Financial world is driven by so many factors and every entity is projected in terms of many features like a portfolio of a loan seeker, balance sheet of companies, etc. In this versatile environment there are different kinds of events happening. When explainers try to explain such events we expect that two entirely different scenarios should be far enough in N-dimensional space and their explanations should also differ sufficiently so that they fall in different explanation clusters.
This ensures separability amongst the explanations!
Usually we follow the Elbow method to determine the number of cluster to be formed while applying k-means to input dataset. This value usually comes in single digits which is really good in generic scenarios. In financial world, there can be lot many types of events which ideally should be clustered differently if we look into N-dimensional space at a local level but if we follow our approach we tend to consider events on a global level for clustering.
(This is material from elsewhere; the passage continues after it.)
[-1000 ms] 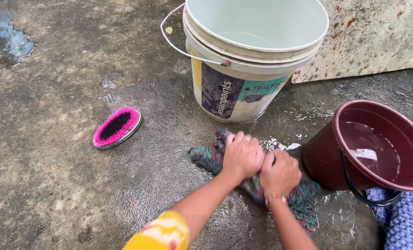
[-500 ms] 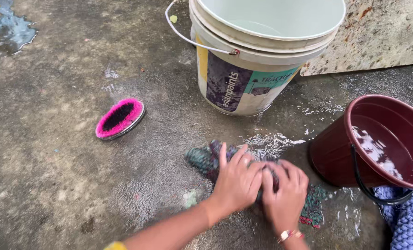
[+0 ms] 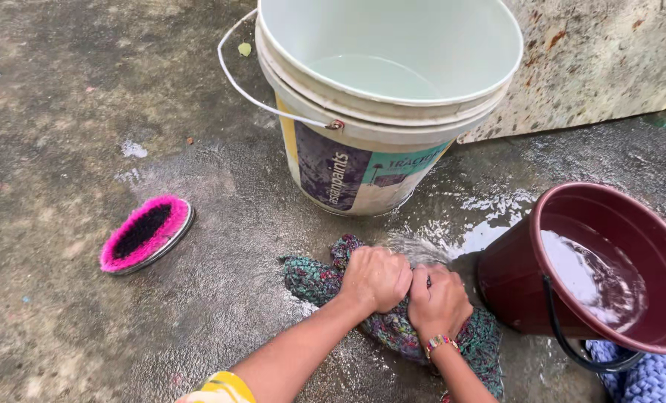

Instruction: The person washes a woven door mat by hand, dipping it into a bucket of water and a small tub, and scrubbing and squeezing it on the ground.

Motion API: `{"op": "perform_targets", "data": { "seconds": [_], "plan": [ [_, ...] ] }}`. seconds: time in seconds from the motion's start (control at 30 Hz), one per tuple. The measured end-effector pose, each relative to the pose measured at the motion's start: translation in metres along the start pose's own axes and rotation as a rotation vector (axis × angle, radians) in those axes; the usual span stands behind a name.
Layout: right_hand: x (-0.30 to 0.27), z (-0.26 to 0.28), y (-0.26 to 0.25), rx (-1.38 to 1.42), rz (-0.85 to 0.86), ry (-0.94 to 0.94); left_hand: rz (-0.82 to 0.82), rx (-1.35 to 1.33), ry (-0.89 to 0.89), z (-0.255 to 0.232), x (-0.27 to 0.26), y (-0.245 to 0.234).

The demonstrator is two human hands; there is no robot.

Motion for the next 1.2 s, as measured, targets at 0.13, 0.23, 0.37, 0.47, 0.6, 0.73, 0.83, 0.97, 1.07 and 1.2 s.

This deviates from our goal but we cannot come up to a good hyper parameter for such datasets. This is the motivation behind Similarity metric. This gives a rough idea that in one cluster if we pick two random points we expect them to be similar. This gives us a confidence of data similarity in input data clusters. Ideally all data points belonging to same cluster should be similar but this is not always the case given complexity of data. So by this metric we get some idea about the data distribution in clusters.
We compare samples with a simple cosine similarity method. We expect cosine similarity of points belonging to different clusters to be around 0.
For Similarity we, calculate the mean of all 100 randomly picked distinct pair of data points (stored in list) belonging to same cluster.
We also calculate the standard deviation of this list which tells us about their distribution.
I was exploring state of the art techniques for evaluating explanations given by our explainers which gives us a better understanding of their versatility in explaining different models. I read this paper which has an interesting approach in measuring effect on human interpretability and it’s deviation when human subjects are acknowledged with explanations. Herein human subjects were hired and trained to perform certain tasks and based on their interpretations and effect of explanations on their interpretations.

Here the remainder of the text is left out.